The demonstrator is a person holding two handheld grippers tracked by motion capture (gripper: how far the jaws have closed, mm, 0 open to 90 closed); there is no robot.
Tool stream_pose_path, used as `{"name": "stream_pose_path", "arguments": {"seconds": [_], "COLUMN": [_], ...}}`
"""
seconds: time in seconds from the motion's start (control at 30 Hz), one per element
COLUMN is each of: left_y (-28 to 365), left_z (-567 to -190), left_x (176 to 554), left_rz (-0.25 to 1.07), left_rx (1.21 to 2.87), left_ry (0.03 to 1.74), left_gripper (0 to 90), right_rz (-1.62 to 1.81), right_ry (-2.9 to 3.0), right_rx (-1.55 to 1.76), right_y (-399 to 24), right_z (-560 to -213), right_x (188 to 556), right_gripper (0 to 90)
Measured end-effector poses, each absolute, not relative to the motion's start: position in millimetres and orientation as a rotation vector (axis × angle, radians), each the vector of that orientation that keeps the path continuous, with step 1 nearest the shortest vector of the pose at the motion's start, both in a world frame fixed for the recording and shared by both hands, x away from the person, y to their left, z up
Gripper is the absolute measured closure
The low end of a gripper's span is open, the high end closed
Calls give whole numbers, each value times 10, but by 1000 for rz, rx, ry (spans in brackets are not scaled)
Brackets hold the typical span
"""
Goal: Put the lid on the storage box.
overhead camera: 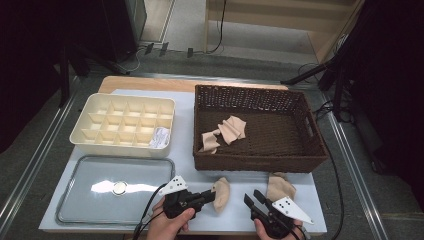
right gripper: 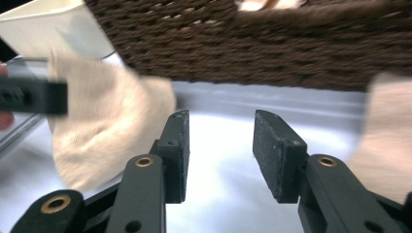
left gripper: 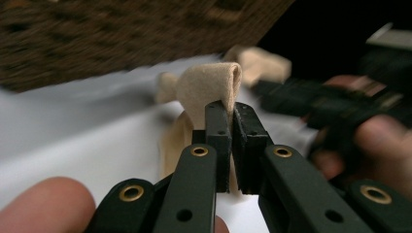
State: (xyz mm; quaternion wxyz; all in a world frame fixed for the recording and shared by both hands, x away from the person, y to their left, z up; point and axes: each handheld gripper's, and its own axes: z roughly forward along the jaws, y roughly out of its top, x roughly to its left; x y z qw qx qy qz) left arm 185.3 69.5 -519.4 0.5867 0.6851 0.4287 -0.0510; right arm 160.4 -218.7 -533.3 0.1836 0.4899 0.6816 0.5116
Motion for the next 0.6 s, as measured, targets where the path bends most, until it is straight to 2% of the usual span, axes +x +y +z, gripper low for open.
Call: {"name": "stream_pose_path", "arguments": {"seconds": [0.1, 0.2, 0.23, 0.27, 0.33, 0.4, 0.53, 0.6], "left_y": [806, 924, 924, 1004, 1093, 1174, 1218, 1116], "left_z": [-5224, -5288, -5288, -5324, -5332, -5309, -5238, -5236], "left_x": [1882, 1893, 1893, 1891, 1898, 1900, 1881, 1857], "left_rz": [-252, -67, -67, 63, 103, 175, 231, 211], "left_rx": [1454, 1529, 1529, 1605, 1623, 1616, 1606, 1654], "left_ry": [1105, 1212, 1212, 1252, 1277, 1295, 1254, 1190], "left_gripper": [868, 842, 816, 772, 648, 575, 527, 518], "right_rz": [1442, 1432, 1428, 1425, 1420, 1421, 1420, 1421], "right_ry": [1927, 1928, 1931, 1935, 1948, 1960, 1987, 2002], "right_rx": [1372, 1376, 1378, 1374, 1368, 1367, 1350, 1348], "right_y": [-2158, -2157, -2153, -2147, -2128, -2101, -2033, -1995], "right_z": [-5347, -5363, -5369, -5375, -5389, -5403, -5429, -5438], "right_x": [1593, 1601, 1605, 1610, 1623, 1632, 1632, 1621], "right_gripper": [595, 594, 592, 591, 585, 579, 575, 573]}}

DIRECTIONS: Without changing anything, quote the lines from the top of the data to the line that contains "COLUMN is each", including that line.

RESULT OF THIS TASK:
The demonstrator is a person holding two handheld grippers tracked by motion capture (gripper: how far the jaws have closed, mm, 0 open to 90 closed); there is no robot.
Tool stream_pose_path, used as `{"name": "stream_pose_path", "arguments": {"seconds": [_], "COLUMN": [_], ...}}`
"""
seconds: time in seconds from the motion's start (control at 30 Hz), one per element
COLUMN is each of: left_y (-28 to 365), left_z (-567 to -190), left_x (176 to 554), left_rz (-0.25 to 1.07), left_rx (1.21 to 2.87), left_ry (0.03 to 1.74), left_gripper (0 to 90), right_rz (-1.62 to 1.81), right_ry (-2.9 to 3.0), right_rx (-1.55 to 1.76), right_y (-399 to 24), right_z (-560 to -213), right_x (188 to 556), right_gripper (0 to 90)

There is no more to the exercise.